Our Cloistered Flights
His cloistered flight.
William Shakespeare, Macbeth
I took a long-haul flight yesterday, and god knows, long-haul is long. I can’t think of anything more boring than flying, except maybe bad theatre. Billy Wilder, the director of Some Like it Hot, once said something I always remember when I’m on a plane. He said, “I went to see The Mastersingers of Nuremberg last night. It started at eight. Three hours later I look at my watch. It was eight fifteen.”
In the end, I don’t like being transported. I think it’s because you are not in charge of your own journey. You can’t stop just where you feel like it to wander about, or look at a tree, or things like that. I flew over Libya yesterday, and I would have loved it if the pilot had set us down and we had all gone off together into the desert, whistling, for a visit to Leptis Magna. It’s one of the best-preserved Roman cities in the world, apparently. With what is called public transport you go from place to place like arrows, or atoms, or tourists on a bank holiday. You’re barely human.
So what is there to do on a plane? We can listen to the hostesses’ announcements, which, from frequent travelling, we have ended up knowing by heart. “Ladies and Gentlemen, I’d like to welcome you on board this Air France Boeing… The Captain and his crew…” It’s like being in church, that’s what, like knowing the responses at mass. I suppose it’s the pilot who has the kingdom, the power and the glory for ever and ever.

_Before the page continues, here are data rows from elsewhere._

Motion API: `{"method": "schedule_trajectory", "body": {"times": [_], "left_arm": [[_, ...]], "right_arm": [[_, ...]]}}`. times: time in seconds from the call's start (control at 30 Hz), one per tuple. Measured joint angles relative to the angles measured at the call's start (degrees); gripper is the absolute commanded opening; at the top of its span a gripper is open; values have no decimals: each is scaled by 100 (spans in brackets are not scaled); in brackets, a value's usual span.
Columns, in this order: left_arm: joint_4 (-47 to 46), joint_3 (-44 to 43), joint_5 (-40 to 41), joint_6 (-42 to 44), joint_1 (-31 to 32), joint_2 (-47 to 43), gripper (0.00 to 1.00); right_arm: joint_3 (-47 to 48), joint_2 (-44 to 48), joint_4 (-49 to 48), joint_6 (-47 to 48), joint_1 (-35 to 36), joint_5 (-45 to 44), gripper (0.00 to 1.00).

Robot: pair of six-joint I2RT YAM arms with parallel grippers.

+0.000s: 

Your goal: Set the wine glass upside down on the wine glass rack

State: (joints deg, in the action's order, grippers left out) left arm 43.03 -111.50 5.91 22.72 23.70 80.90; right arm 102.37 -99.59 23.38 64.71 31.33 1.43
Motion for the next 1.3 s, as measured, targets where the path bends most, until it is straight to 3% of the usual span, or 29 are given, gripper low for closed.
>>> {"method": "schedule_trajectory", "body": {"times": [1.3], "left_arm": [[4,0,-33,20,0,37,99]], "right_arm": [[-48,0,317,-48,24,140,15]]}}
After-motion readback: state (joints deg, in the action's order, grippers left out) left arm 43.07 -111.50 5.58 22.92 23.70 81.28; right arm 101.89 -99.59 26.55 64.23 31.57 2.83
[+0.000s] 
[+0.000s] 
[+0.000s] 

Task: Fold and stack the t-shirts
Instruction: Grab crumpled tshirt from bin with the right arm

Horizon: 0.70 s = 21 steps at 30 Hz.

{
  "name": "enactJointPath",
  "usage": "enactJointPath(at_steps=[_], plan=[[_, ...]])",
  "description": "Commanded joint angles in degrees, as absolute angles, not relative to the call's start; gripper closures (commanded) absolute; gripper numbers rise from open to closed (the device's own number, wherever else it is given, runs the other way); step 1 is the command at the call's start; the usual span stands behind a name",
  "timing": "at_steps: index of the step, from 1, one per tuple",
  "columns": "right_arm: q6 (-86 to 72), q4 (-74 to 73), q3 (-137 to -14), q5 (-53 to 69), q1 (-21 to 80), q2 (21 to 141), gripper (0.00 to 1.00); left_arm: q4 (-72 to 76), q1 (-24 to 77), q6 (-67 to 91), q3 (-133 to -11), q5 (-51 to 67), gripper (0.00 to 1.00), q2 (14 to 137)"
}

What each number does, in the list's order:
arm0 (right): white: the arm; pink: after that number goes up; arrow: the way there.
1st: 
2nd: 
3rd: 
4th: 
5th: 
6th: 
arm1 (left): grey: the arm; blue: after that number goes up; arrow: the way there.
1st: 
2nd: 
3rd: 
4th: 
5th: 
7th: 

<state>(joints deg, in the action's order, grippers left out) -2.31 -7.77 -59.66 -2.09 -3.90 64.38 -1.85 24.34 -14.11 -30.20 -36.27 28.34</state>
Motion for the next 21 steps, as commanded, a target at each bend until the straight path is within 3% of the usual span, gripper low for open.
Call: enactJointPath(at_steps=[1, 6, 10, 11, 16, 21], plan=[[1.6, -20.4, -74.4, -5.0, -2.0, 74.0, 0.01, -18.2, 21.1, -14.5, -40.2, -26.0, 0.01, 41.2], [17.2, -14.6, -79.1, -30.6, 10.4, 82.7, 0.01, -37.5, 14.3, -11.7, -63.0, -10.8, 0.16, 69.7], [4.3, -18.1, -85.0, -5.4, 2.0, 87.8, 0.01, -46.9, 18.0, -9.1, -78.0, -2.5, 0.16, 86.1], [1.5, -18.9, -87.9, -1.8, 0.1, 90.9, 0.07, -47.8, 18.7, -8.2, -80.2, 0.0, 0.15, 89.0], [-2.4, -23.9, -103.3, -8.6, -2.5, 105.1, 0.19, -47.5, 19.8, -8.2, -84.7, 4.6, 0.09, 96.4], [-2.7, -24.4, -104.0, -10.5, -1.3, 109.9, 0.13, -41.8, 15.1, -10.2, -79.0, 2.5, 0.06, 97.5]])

Once that’s done we can watch a movie, but, in the final analysis, watching a film on a screen as big as a car headlight is like trying to appreciate the Mona Lisa by looking at a reproduction on a postage stamp. The only thing left to do is read. To start with, there are the maps on these same screens that show the route our enormous plane is taking over little continents, with the legends “distance travelled”; “flight time remaining”; “exterior temperature”; “estimated time of arrival”. We could make them into a poem. It would be dreary, so it would match the plane. Having given up on this idea we can move on to the in-flight magazines in the pocket in front of us with the sick bags, and, I must say… 90% of them is barely disguised advertorial. At least this is more honest than the articles in normal magazines, whose readers don’t usually guess that if they read an article singing the praises of the latest Renault on a Tuesday, it’s because Renault bought a page of advertising space on Monday.
The other thing you can read on planes is something you never come across anywhere else, the anglo-saxon financial press. Yesterday, the headline in The Economist was “How to make China even Richer”. Not happier or more beautiful, no, no: richer. In Sunday’s Financial Times you could find the most shameless newspaper supplement in the world, entitled How to Spend It. By which we are supposed to understand ‘your money’, but also ‘you who have an enormous amount of it’. So it recommends €15,000 mobile phones or €100,000 gold watches. Paris Hilton’s ideal, but then she mustn’t read too many books.
I have a writer friend who is scared of flying and has a method for occupying his mind and forgetting his fear. He brings a book, just one, which is difficult to read and demands a lot of thought. The book is Kant’s Critique of Practical Reason. Treating fear with boredom is a technique that psychiatrists do not use enough.
By this reckoning I must like flying because, although I’m not particularly relaxed about the whole thing, I bring books that do not need close attention. Yesterday it was Stendhal’s Walks in Rome, which reads like a private journal. Not far above Rome, I came across a passage that he wrote in 1829. He defined what he called ‘the civilisation of work’, a situation from which we have yet to emerge: “From the beginning of his life, rather than reading the poets or listening to the music of Mozart, the young man hears the voice of bitter experience that says to him, ‘Work eighteen hours a day, or tomorrow you will die of hunger in the street!’” In fact, ‘work’ is not the right word, because work is what I do, or what painters or gardeners or anyone who has a decent job does. It’s an insult to work to call the frightful system that dominates the modern world the ‘civilisation of work’ when it’s nothing but a kind of soft-edged slavery. It should have been called the civilisation of toil.
You sit in your seat on the plane, and sit, and sit, and sit, and all the while tall blond women lean over you, smiling sweetly, giving you food and drink. It’s just like being a baby in a pushchair being reassured by its mother. The ideal reading, then, must be a book of fairy stories, and, for long haul, the Thousand and One Nights.